Nothing but a number should be written: the count of lines below that contain "names".
• • •
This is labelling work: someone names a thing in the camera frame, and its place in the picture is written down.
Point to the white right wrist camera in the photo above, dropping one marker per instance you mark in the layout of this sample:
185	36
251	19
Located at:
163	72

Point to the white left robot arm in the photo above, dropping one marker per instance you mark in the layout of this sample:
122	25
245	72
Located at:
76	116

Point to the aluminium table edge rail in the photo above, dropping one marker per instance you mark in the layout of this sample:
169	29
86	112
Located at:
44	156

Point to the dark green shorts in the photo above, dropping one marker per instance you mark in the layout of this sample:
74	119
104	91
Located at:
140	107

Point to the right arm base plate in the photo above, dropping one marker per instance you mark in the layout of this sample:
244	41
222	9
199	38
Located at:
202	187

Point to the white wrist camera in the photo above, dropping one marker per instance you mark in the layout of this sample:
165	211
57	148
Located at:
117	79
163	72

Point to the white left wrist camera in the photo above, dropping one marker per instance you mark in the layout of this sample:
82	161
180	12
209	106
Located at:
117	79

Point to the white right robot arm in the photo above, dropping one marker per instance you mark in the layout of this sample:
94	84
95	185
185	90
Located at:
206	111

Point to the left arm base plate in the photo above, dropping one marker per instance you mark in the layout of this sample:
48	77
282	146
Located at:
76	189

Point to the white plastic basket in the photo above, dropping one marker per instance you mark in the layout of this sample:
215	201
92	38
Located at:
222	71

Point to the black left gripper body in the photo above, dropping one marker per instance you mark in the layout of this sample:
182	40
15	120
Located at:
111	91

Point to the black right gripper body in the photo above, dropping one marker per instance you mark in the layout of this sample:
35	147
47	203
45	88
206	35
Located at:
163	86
• • •
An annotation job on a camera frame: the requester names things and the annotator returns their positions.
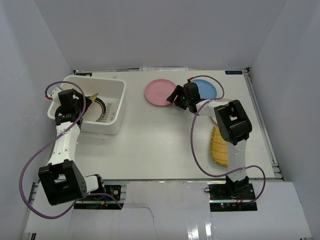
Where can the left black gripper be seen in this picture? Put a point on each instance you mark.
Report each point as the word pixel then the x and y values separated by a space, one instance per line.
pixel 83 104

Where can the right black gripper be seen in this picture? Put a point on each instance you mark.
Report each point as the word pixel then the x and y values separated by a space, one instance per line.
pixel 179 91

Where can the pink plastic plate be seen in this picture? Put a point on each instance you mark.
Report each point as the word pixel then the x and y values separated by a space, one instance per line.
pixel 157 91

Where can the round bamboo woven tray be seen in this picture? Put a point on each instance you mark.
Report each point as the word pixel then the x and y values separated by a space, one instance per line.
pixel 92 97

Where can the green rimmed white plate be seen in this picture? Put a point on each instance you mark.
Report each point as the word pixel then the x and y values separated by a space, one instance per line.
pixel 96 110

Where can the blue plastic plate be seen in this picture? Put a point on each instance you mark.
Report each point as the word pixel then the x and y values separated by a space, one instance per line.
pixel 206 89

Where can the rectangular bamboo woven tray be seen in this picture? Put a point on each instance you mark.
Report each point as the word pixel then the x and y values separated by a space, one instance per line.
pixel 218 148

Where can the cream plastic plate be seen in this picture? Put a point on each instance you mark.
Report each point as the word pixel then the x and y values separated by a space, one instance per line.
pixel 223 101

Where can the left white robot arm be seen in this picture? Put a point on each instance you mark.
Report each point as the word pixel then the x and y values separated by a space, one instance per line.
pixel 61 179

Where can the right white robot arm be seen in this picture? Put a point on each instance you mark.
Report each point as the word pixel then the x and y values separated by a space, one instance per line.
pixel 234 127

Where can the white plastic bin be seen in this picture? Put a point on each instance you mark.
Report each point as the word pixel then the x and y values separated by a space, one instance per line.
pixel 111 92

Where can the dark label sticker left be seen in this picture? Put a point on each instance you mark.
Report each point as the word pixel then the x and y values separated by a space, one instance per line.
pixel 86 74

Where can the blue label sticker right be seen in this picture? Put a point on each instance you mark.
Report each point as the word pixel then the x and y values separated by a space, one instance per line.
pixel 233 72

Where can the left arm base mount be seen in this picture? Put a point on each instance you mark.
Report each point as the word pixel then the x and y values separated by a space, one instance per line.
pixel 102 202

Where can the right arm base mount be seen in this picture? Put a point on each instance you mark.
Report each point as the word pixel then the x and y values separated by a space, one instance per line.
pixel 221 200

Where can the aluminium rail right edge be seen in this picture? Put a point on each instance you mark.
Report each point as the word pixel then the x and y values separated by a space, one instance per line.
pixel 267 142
• • •
→ **Reply**: 2